Et avec des effectifs encore bien plus réduits que ceux de la BPF, des navires largement plus obsolètes, et sans véritable porte-avions, inutile de rêver à de grandioses combats navals ou à de hauts faits d’armes,… a fortiori lorsque l’adversaire, en l’occurence la Marine impériale et l’Aéronavale japonaise, s’avère encore plus démuni !

"La principale unité opérationnelle [japonaise] était la 2ème Force d'attaque de diversion. Elle était composée des deux cuirassés-porte-avions convertis Ise et Hyuga (1), formant l'escadron de porte-avions, et des deux croiseurs lourds Ashigara et Haguro, formant la 5e escadre de croiseurs. 

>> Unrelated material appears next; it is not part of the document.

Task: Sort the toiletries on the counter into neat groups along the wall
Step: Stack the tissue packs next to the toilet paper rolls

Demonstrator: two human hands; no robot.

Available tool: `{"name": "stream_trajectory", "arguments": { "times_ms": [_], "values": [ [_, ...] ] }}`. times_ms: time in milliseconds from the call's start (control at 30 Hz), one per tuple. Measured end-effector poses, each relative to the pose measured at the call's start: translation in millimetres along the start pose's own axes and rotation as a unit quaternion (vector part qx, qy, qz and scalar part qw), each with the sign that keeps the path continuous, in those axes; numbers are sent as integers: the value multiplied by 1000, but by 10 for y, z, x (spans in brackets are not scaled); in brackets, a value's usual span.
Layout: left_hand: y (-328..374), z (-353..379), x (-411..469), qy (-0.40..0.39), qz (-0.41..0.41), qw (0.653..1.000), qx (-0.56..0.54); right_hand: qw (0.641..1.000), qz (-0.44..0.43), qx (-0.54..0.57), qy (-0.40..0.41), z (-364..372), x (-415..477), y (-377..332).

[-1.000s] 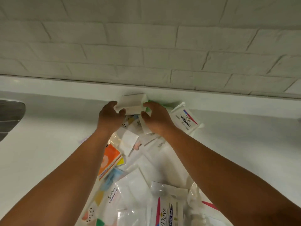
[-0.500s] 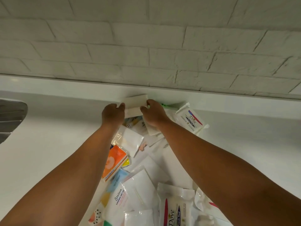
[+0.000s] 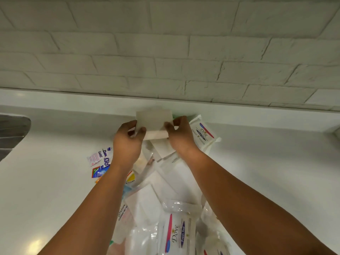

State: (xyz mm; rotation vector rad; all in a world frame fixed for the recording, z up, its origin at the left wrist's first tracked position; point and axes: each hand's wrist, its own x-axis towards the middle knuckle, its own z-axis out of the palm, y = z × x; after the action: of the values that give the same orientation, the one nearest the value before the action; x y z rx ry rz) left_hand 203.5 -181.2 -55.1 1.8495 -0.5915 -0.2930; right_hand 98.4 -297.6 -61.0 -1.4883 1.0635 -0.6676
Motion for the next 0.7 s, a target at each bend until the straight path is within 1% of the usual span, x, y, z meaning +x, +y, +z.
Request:
{"name": "stream_trajectory", "arguments": {
  "times_ms": [167,300,433,533,700],
  "values": [
    [116,279,-402,-45,23,999,-16,999,-42,27,-3,-529,-260,210],
    [234,578,-745,-76,42,996,-14,993,-95,-68,-18,-1059,-501,392],
    [468,942,-1186,-101,60,993,-16,987,-118,-112,-19,-1762,-738,513],
    [636,1209,-1497,-122,58,990,-36,985,-122,-118,-20,-2234,-897,568],
    [945,1772,-2004,-165,76,983,-35,985,-115,-124,15,-3077,-1091,754]
  ]
}}
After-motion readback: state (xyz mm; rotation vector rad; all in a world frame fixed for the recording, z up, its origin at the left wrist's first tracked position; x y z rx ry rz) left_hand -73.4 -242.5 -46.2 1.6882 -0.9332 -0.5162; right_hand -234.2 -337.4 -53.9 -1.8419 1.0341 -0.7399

Deux autres croiseurs lourds, le Takao et le Miyoko, se trouvaient à Singapour, où ils avaient tous deux trouvé refuge après avoir été gravement endommagés lors de la bataille du golfe de Leyte. Le Miyoko avait tenté de rallier le Japon en décembre 1944, mais avait été torpillé par le sous-marin américain Bergol le 13, puis était rentré à Singapour. 

Le croiseur Oyodo rejoignit la flotte du 5 au 20 février, et un quatrième croiseur, l'Isudzu, la rejoignit le 25 mars, mais ne survécut guère plus de quinze jours avant d'être coulé, le 7 avril, lors d'une attaque coordonnée des sous-marins américains"

(…) "[les Japonais] disposaient également de la 13ème Flotte Aérienne, qui n'avait en réalité de flotte aérienne que le nom (…) L’effectif total n'était que d'une cinquantaine de chasseurs, cinq chasseurs de nuit et dix-sept bombardiers-torpilleurs" (2)

(1) après le désastre de Midway, les Ise et Hyuga avaient été sélectionnés pour être convertis en porte-avions, mais l’urgence et le manque de moyens firent en sorte qu’ils reprirent la mer en tant que simples hybrides, avec un semblant de pont de seulement quelques dizaines de mètres installé à la place des deux tourelles arrières et ne pouvant mettre en oeuvre que des hydravions catapultés… qui ne furent jamais embarqués à leur bord !

(2) ibid, pp. 251-252

dimanche 14 septembre 2025

9018 - l’amertume du footballeur relégué dans une division inférieure

Le croiseur (très) léger hollandais Tromp, en 1945

… mais avant d’aller plus loin, et d’aborder les ultimes opérations de la British Pacific Fleet avant la Capitulation japonaise, il nous faut toutefois revenir quelques mois en arrière et dans cet Océan indien que cette même BPF avait quitté au début de 1945 pour rallier le Pacifique et y guerroyer aux côtés et pour le compte des Américains.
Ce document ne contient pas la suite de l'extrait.